The lines to reproduce from the material below are those from the one containing "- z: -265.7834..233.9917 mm" through the one containing "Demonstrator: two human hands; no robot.", both included; write them out exactly and add nothing.

Given records Block Start

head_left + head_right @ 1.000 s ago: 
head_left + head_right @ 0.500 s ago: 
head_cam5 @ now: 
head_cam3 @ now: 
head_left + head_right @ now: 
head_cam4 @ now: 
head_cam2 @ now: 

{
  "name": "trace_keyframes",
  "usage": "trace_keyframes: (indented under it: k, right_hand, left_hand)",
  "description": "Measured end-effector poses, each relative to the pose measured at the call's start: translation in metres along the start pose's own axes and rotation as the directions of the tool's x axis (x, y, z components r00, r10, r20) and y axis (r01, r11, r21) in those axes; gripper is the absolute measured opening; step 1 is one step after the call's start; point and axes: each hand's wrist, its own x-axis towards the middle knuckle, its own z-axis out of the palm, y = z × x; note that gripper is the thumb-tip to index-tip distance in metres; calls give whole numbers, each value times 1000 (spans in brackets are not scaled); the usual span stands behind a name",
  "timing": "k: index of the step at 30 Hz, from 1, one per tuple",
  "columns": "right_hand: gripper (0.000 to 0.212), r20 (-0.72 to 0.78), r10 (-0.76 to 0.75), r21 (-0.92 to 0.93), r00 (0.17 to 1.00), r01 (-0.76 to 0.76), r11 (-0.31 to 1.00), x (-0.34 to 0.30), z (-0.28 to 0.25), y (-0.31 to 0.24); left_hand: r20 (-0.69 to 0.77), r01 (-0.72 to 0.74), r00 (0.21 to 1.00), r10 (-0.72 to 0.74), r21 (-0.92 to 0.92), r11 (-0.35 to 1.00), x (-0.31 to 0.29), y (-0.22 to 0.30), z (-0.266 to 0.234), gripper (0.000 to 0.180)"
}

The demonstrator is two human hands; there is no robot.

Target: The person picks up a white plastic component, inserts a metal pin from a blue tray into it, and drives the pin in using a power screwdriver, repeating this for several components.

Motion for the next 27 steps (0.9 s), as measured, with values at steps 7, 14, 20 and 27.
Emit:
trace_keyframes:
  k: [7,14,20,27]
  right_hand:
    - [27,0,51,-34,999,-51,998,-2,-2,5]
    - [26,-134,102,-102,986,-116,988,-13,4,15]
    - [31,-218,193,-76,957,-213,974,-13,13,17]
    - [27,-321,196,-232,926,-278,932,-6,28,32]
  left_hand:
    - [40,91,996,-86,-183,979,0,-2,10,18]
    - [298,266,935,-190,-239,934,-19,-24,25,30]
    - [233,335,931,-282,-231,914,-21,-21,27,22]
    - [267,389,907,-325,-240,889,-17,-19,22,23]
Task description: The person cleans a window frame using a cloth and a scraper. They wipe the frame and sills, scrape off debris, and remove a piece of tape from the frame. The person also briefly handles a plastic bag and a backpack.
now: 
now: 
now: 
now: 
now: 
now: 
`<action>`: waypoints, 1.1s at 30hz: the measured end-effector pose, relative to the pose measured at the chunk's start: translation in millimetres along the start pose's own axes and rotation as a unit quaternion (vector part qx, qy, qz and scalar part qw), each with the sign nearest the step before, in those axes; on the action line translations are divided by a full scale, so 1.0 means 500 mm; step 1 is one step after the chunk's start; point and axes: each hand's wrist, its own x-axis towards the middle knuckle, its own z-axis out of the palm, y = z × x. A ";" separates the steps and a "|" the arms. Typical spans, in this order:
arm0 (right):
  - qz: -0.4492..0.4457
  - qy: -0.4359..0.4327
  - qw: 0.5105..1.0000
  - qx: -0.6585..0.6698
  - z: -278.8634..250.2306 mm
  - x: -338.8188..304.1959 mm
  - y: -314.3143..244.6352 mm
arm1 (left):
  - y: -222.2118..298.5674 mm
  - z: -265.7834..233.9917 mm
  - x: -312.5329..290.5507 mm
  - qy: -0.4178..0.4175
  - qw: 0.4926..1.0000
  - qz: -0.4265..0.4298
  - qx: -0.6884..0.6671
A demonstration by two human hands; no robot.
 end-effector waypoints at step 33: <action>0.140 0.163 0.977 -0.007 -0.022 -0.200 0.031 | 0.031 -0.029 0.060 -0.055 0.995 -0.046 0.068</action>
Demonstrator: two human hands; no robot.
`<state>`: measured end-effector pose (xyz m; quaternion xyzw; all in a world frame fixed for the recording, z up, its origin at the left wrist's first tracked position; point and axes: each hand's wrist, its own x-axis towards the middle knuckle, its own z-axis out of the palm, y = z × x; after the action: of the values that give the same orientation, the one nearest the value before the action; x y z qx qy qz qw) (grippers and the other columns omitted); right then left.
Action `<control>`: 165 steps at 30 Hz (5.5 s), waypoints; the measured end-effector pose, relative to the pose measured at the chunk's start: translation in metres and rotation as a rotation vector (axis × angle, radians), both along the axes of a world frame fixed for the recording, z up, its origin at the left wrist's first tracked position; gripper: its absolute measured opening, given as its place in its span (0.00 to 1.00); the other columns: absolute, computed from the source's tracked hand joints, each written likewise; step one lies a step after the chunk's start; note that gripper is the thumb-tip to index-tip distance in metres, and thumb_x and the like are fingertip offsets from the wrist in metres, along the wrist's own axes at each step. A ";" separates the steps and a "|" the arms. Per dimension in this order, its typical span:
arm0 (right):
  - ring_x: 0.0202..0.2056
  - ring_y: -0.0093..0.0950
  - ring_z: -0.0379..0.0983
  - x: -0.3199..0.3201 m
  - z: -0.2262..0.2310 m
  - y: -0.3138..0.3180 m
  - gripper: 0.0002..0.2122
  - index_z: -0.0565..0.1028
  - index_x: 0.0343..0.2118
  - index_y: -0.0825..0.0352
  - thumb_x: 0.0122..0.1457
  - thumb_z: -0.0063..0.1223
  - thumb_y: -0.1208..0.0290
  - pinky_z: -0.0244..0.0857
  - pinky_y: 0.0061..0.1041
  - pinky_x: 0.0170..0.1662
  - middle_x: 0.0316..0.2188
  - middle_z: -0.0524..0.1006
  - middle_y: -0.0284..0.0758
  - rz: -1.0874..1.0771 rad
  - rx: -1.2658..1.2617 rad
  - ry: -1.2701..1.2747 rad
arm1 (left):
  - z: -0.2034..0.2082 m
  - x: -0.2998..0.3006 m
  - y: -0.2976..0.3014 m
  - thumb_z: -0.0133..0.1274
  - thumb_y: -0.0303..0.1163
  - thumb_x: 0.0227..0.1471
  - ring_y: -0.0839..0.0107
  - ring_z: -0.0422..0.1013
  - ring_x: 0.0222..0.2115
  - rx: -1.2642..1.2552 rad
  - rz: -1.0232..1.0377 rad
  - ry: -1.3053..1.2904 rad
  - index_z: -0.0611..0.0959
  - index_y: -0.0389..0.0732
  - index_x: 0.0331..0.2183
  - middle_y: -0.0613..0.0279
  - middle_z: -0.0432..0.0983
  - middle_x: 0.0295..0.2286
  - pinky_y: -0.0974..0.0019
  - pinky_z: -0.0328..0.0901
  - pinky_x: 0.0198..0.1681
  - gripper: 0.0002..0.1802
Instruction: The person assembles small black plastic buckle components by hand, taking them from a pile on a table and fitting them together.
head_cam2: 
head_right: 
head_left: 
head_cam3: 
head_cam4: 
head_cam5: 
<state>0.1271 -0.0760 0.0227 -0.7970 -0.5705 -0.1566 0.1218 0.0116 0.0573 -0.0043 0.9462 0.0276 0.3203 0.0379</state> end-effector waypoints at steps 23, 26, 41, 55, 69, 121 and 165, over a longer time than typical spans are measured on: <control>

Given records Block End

| Response area |
  - z: -265.7834..233.9917 mm
  - x: -312.5329..290.5507 mm
  - qy: -0.4178..0.4175
  - qw: 0.4926..1.0000
  - qz: -0.4265..0.4298
  - qx: -0.6884..0.6671
A demonstration by two human hands; no robot.
 end-effector waypoints at step 33: <action>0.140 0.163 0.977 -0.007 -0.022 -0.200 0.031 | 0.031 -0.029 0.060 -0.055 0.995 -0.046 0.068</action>
Demonstrator: two human hands; no robot.

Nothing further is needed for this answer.